How about instead of honoring the bravery of youth and the sadness of our times: respecting queer youth for all the incredible work they do– despite the fact that it is so rarely recognized as work, or as adequate work.

Instead of jettisoning our religion, our upbringing, our origins: a cohesive self.

Instead of narratives of suffering and then, finally, success: a celebration of the pain and pleasure throughout.

And listening– way more listening. Because telling your personal story of adversity from a place of privilege, might have a lot of applications, might be asked of you perpetually, might seem alluring because it’s so often milked from us. But it’s not the way. Saying, “I know how you feel, because I used to feel that way, and let me tell you, I don’t feel that way anymore,” doesn’t help, it hurts. You’re dwelling in the present. Don’t insist that those in pain relocate themselves to the future.


reblogged from ---->



my friends response to this was also very interesting: ( lets keep this conversation going - this is a good debate to be having )

"hmm some valid points... but I think a lot of this is taken out of context. The point of these "It gets better" videos, in my opinion, is for visibility. Yes maybe we should strive to include a different narrative... one that highlights ho...w queer people struggle and continue to struggle (since everyone comes from different circumstances) but that wasn't the point of this video initiative.

Maybe there should also be some diversity in these interviews - not just designers, journalists and other high profile people. But we also have to remember what having these people speak out represents - as they help to prove to the (ignorant) public that queers can be successful socially and financially and demonstrate that it is possible to live openly as a queer person.
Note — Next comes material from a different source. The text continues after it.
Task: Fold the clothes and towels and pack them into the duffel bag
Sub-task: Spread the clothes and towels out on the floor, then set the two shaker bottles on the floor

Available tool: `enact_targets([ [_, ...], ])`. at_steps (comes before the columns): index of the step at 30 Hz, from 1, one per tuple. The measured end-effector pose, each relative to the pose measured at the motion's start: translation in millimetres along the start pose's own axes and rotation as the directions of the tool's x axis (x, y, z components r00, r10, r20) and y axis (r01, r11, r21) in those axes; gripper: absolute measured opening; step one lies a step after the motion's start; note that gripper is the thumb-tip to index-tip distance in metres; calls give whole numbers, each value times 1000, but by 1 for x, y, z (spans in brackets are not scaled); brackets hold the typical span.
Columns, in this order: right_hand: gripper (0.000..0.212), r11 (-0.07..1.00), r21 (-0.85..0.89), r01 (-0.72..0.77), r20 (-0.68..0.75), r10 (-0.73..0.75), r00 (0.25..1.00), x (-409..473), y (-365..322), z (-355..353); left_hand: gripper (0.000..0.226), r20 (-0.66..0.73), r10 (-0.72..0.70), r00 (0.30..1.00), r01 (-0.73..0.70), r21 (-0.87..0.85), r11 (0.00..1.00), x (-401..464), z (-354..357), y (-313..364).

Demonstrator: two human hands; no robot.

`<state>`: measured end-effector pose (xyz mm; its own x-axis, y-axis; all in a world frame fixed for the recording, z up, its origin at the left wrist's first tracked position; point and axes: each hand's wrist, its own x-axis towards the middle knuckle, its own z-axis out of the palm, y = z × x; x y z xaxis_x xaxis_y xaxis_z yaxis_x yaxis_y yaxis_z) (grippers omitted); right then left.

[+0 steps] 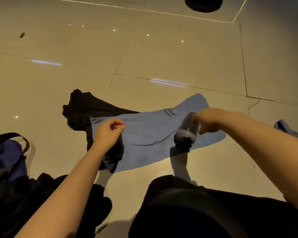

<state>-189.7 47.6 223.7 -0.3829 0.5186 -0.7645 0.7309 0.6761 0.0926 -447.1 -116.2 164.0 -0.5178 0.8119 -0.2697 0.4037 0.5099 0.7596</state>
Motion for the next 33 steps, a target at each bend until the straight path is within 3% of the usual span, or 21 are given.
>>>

If the writer of this blog wants to criticize the fact that Dan Savage and his partner (and I'm guessing that this train of thought applies to the others in the video I posted) misrepresent the gay community, than they are misinformed. These videos launched by the mainstream media have encouraged queers of all races, statuses and walks of life to create videos and share their stories online (which is an incredible feat in my opinion).

This whole objective of these videos is to encourage children and teens to overcome the harsh reality of what it means to be young and gay - geared in response to the staggering numbers of suicides that have happened in regards to homophobic bullying in schools. I don't think Savage (or any of these speakers) is suggesting that life suddenly transforms after highschool... but that there are possibilities for people to live fulfilling lives and be openly queer. To distribute this message it is necessary to show these types of role models in the queer community.
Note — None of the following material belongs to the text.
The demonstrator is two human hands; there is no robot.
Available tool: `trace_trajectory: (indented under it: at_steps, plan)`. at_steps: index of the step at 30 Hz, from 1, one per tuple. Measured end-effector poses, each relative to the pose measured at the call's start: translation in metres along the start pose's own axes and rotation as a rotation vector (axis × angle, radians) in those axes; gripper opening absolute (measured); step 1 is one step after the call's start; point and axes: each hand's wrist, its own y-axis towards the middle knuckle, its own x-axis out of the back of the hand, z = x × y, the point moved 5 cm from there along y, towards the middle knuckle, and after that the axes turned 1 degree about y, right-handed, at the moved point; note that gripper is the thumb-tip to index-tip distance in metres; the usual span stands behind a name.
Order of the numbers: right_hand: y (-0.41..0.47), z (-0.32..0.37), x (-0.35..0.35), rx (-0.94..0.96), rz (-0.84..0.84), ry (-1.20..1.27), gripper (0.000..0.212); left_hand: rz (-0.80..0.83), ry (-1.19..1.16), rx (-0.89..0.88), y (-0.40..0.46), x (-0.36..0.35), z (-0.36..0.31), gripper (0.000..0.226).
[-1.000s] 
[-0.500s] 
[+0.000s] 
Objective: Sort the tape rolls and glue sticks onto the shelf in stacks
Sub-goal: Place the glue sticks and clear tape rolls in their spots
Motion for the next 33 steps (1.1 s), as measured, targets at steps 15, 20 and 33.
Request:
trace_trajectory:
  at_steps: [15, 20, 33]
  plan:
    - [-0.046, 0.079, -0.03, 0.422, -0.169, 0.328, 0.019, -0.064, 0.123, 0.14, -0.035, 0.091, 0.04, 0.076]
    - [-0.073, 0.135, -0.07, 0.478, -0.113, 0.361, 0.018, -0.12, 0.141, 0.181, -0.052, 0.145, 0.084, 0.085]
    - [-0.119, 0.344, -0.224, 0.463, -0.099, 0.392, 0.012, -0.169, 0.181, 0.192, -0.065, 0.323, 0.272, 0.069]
The blog writer also suggests that "campaigns like these lump people together" and that they give a false sense of connection. I can see why they would think that, but at the same time I think they should give this whole initiative some credit for starting a dialogue and making these stories accessible to the public via the internet and using high profile people (places where children and teenagers - the ones addressed in these videos - can easily find).
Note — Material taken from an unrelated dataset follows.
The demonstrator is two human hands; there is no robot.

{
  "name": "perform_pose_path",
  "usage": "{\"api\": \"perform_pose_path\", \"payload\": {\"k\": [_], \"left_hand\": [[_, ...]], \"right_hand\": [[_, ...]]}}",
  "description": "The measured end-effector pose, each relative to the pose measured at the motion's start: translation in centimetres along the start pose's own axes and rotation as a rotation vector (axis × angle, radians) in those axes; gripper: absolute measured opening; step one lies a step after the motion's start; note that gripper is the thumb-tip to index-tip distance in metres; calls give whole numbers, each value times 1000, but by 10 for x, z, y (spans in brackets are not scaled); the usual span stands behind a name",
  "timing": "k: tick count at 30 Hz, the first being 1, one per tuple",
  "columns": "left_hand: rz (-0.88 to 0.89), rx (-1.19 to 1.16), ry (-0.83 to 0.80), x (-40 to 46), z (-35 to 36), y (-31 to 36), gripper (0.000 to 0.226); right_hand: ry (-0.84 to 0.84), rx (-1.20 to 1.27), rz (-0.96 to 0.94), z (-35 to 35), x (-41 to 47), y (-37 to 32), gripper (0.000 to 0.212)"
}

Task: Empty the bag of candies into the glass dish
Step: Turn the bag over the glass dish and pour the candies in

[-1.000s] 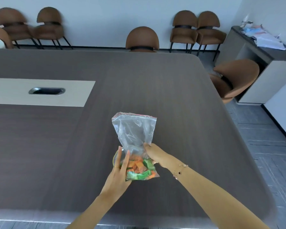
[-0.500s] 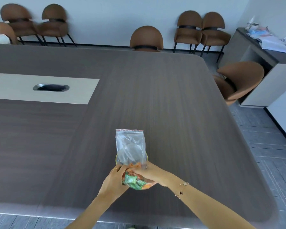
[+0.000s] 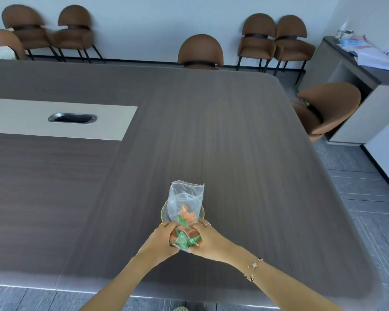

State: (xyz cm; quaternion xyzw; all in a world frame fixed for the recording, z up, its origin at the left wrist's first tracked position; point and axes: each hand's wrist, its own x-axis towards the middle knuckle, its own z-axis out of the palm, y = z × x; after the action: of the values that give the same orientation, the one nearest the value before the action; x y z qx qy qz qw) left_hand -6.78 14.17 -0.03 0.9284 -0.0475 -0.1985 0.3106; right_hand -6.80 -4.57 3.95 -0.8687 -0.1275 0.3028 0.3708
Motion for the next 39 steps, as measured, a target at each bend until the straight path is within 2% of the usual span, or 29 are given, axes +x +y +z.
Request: {"api": "perform_pose_path", "payload": {"k": [7,11,14,26,32,36,39], "left_hand": [[31,3,-60,-2,-8,0,45],[60,-4,-103,-1,-18,-1,30],[93,-17,-156,0,-30,0,32],[65,-6,-224,-1,-46,0,43],[30,-134,-281,4,-67,2,52],[39,-220,-277,8,-76,5,33],[31,-196,-264,11,-75,3,18]], "right_hand": [[-20,-111,5,-4,4,-1,76],[27,-158,-19,-9,6,-8,49],[47,-172,-21,-15,8,-8,39],[25,-193,-1,-18,13,-16,34],[42,-181,-5,-36,11,-21,29],[67,-178,31,-45,13,-21,25],[61,-180,62,-47,14,-18,19]]}}
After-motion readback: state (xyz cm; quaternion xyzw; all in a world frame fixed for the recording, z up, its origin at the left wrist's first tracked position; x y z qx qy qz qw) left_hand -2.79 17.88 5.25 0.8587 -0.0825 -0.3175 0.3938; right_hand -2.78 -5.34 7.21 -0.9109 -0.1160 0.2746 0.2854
So the mass media in this case (at least I think) is a vehicle to start a dialogue, not to impose iconography or false hope on the viewers. The fact that each of these speakers has come forth to a) identify themselves, and b) acknowledge their sexuality and their struggle is a huge accomplishment because it shows that there is life behind this whole issue and that there is a community of people who are fighting for change.

So in all, while I agree the media should have selected a range of subjects for these videos... I think that it also necessary to show audiences people who are positive influences in the queer community - emphasizing that it does indeed get better. It is this central theme that resonates with people and helps them to endure the inevitable (and problematic) homophobia that exists in today's society.

Glad you linked me to this though. It is always interesting to hear dissenting opinion!"